5. The method for extracting features of aeroponic tomatoes based on semantic segmentation as claimed in claim 4, wherein the method comprises: and a dynamic core self-updating module is added in the ASPP structure.

6. The method for extracting features of aeroponic tomatoes based on semantic segmentation as claimed in claim 1, wherein the method comprises: the method for adding the dynamic core self-updating module in the ASPP structure specifically comprises the following steps:

characteristic assembly: multiplying the feature mapping F by Mask Mi-1 to serve as a new assembly feature FK;

dynamic kernel self-update: first, element multiplication is performed between FK and Ki-1, then two gates are calculated, and a new set of kernels is calculated by the two gates;

kernel interaction: calculating a group of new Ki by multi-head attention and a feedforward neural network, and updating the convolution kernel K from Ki-1 to Ki;

a convolution kernel Ki passes through FC-LN-ReLU to generate a new binary Mask Mi;

the generation of the binary Mask Mi is repeated until the convolution kernel K is updated for a specified turn.

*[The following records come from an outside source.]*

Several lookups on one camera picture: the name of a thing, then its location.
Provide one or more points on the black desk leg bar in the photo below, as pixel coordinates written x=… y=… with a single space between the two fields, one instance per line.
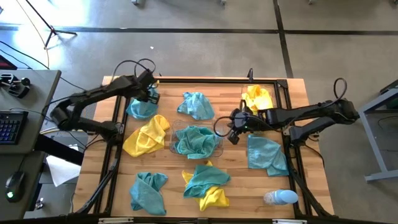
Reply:
x=59 y=150

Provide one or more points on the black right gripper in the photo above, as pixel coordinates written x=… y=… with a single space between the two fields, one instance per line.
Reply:
x=248 y=121

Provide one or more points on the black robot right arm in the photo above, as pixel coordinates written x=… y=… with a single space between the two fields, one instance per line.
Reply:
x=311 y=112

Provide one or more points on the black device with red face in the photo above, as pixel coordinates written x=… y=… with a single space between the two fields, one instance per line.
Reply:
x=6 y=63

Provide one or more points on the yellow microfiber towel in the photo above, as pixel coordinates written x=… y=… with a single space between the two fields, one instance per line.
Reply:
x=214 y=200
x=149 y=137
x=261 y=99

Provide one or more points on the black computer mouse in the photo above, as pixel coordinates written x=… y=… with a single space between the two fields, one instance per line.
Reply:
x=15 y=183

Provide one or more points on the small metal caster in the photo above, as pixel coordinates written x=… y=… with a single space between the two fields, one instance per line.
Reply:
x=39 y=203

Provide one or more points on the white paper sheet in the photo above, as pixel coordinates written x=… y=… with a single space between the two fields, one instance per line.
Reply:
x=62 y=171

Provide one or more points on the grey office desk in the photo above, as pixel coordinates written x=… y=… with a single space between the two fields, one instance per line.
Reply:
x=37 y=93

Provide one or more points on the black aluminium table frame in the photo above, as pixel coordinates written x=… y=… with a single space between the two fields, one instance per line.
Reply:
x=202 y=80

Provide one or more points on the metal hinge plate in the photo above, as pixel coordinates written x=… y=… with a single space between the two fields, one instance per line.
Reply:
x=289 y=221
x=115 y=220

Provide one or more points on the grey metal cart frame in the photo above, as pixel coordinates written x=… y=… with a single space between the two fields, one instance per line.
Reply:
x=384 y=175

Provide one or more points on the grey furniture foot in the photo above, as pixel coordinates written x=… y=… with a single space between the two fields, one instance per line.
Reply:
x=222 y=1
x=138 y=2
x=312 y=1

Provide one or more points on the teal microfiber towel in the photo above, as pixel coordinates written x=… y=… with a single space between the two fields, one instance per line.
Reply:
x=147 y=193
x=214 y=141
x=192 y=143
x=267 y=154
x=141 y=110
x=196 y=105
x=205 y=182

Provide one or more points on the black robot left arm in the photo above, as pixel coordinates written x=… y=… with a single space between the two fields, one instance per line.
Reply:
x=93 y=93

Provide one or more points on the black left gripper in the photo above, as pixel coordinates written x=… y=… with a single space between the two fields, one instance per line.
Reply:
x=146 y=85

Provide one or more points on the black desk clamp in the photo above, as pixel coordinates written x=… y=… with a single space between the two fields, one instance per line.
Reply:
x=18 y=90

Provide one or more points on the black backlit keyboard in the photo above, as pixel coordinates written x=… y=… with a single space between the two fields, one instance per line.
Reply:
x=12 y=127

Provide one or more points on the black tripod stand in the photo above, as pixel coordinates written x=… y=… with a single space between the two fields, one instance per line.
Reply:
x=51 y=29

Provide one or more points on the clear plastic basket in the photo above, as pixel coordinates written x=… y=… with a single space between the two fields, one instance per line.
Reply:
x=217 y=124
x=269 y=87

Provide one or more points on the plastic bottle with blue label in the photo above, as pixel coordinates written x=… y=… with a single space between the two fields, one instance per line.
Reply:
x=281 y=197

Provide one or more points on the black table clamp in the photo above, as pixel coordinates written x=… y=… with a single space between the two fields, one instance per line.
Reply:
x=250 y=73

7. A terminal device, comprising a memory, a processor and a computer program stored in the memory and capable of running on the processor, wherein the memory stores the computer program capable of running on the processor, and the processor loads and executes the computer program, and the method for extracting features of aeroponics tomatoes based on semantic segmentation as claimed in any one of claims 1 to 6 is used.

8. A computer-readable storage medium storing a computer program, which when executed by a processor implements a method for extracting features of aeroponic tomatoes based on semantic segmentation as claimed in any one of claims 1 to 6.